• [About this exercise]:
Say how many lines of the listing below contain "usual", giving the number and nothing else.

• [Supplied entries]:
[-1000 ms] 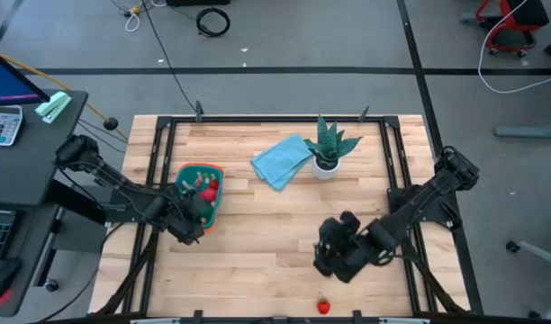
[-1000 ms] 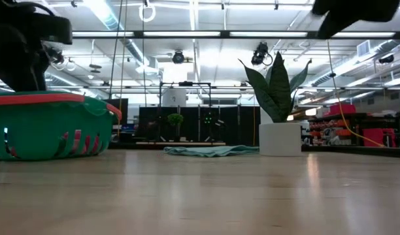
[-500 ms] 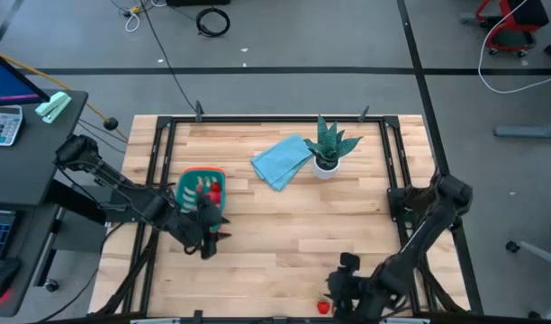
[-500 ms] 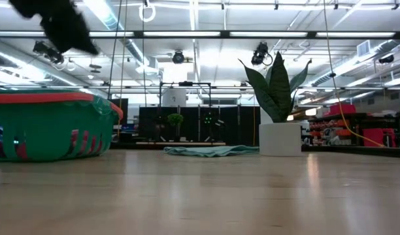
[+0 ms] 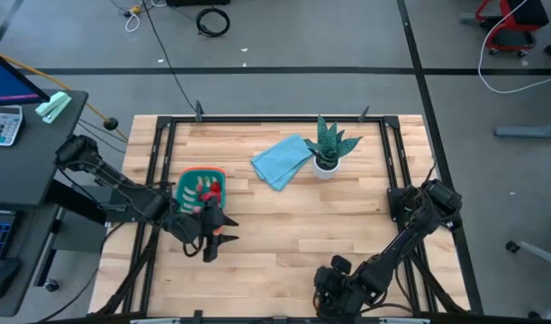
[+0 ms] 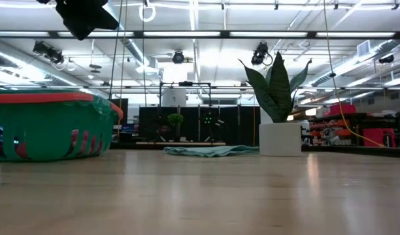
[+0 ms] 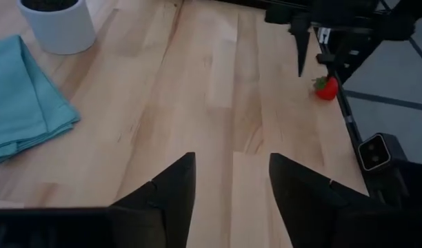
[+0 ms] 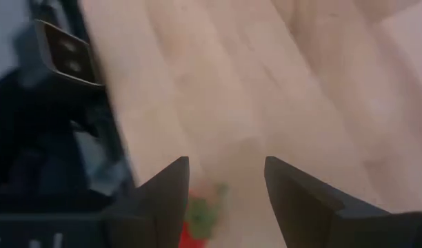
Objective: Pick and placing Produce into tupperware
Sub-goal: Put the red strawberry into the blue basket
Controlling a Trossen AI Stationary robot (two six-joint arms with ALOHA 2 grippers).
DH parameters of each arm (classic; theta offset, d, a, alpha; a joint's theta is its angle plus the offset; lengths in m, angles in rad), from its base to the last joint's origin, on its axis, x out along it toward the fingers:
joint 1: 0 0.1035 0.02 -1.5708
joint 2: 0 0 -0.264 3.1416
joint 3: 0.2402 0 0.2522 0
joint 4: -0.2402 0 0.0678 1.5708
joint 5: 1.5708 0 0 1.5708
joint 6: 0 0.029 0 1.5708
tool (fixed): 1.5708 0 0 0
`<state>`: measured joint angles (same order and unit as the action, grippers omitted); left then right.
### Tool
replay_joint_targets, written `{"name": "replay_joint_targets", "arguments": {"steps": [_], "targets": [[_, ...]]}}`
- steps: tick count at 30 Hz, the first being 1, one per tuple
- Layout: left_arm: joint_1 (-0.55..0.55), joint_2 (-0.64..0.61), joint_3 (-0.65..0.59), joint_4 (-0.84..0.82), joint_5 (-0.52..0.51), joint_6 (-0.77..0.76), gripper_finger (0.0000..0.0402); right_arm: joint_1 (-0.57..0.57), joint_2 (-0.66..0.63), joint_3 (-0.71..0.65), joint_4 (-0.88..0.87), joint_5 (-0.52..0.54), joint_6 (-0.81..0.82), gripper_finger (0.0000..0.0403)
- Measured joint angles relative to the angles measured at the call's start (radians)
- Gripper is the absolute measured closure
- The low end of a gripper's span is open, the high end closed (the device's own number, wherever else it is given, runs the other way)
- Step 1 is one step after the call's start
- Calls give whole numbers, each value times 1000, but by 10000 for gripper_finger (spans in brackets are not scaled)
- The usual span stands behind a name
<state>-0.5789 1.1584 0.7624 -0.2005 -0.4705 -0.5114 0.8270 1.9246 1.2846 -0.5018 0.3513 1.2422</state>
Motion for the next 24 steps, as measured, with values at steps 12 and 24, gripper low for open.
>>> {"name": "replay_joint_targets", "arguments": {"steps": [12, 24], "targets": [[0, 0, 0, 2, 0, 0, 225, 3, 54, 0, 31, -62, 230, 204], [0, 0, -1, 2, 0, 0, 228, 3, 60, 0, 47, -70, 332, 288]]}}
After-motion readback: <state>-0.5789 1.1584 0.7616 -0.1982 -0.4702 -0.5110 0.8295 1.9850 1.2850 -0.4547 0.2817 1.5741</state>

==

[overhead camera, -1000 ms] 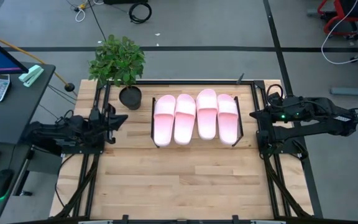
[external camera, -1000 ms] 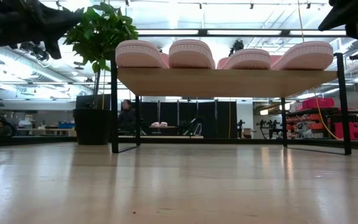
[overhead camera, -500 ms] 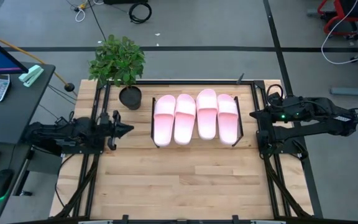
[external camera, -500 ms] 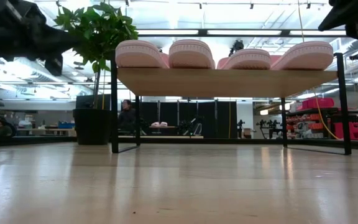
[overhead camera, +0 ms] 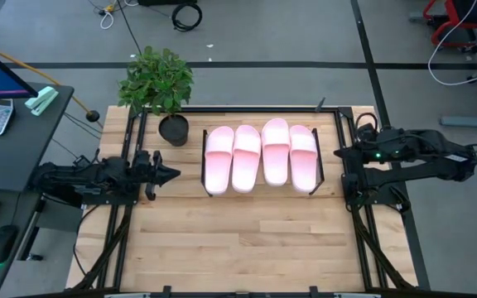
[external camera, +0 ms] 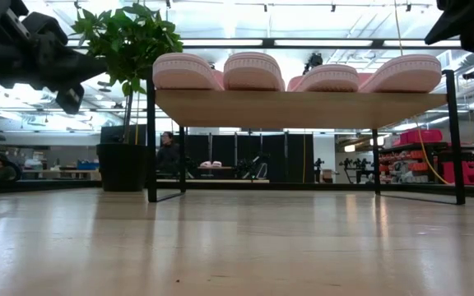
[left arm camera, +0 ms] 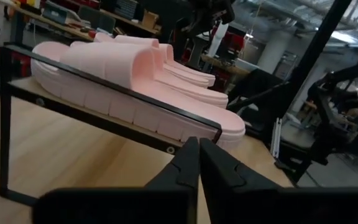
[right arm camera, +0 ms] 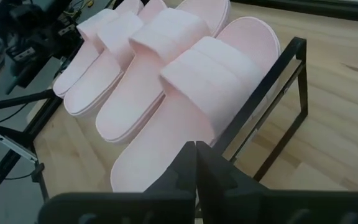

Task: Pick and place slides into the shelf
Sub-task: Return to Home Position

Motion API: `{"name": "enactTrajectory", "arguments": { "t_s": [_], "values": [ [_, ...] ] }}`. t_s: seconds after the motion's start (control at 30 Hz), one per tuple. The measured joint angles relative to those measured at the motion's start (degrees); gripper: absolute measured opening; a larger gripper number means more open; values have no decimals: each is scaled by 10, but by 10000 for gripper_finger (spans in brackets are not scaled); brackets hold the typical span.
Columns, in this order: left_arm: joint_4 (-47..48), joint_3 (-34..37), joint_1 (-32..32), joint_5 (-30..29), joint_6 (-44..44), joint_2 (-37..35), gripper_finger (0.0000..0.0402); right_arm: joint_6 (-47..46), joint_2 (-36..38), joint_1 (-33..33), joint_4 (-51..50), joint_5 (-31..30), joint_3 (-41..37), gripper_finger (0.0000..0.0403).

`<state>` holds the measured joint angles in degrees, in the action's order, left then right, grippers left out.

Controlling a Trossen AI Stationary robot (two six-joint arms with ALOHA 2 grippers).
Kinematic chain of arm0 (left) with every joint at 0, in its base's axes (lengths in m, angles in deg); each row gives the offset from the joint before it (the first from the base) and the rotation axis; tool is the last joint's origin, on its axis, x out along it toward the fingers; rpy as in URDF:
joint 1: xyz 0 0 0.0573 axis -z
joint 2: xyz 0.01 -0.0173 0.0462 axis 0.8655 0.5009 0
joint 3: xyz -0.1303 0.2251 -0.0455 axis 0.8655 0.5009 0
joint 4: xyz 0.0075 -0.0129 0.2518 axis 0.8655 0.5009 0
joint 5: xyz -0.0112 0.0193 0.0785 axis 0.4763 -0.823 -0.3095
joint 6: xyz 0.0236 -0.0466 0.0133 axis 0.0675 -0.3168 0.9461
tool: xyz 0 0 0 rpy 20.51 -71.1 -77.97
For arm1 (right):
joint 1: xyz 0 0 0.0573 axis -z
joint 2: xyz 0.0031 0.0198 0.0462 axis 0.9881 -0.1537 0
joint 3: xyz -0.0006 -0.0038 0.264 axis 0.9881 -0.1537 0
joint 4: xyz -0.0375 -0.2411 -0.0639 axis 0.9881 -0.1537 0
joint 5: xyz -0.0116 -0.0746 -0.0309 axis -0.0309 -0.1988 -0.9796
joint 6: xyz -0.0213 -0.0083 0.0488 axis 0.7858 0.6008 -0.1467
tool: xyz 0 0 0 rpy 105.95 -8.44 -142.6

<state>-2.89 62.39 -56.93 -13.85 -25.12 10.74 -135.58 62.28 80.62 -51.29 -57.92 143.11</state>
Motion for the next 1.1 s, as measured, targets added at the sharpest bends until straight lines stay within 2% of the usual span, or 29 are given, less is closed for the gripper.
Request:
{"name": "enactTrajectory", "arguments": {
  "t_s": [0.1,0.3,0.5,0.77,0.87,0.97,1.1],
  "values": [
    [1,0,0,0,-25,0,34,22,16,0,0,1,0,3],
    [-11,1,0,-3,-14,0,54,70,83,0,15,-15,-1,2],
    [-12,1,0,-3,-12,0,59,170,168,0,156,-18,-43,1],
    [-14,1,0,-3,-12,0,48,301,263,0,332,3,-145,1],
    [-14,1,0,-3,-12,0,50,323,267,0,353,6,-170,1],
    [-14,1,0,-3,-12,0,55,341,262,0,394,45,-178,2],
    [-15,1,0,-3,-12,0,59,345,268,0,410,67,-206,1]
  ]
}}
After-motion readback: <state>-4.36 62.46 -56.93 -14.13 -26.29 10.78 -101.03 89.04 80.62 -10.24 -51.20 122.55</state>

• [Answer section]:
2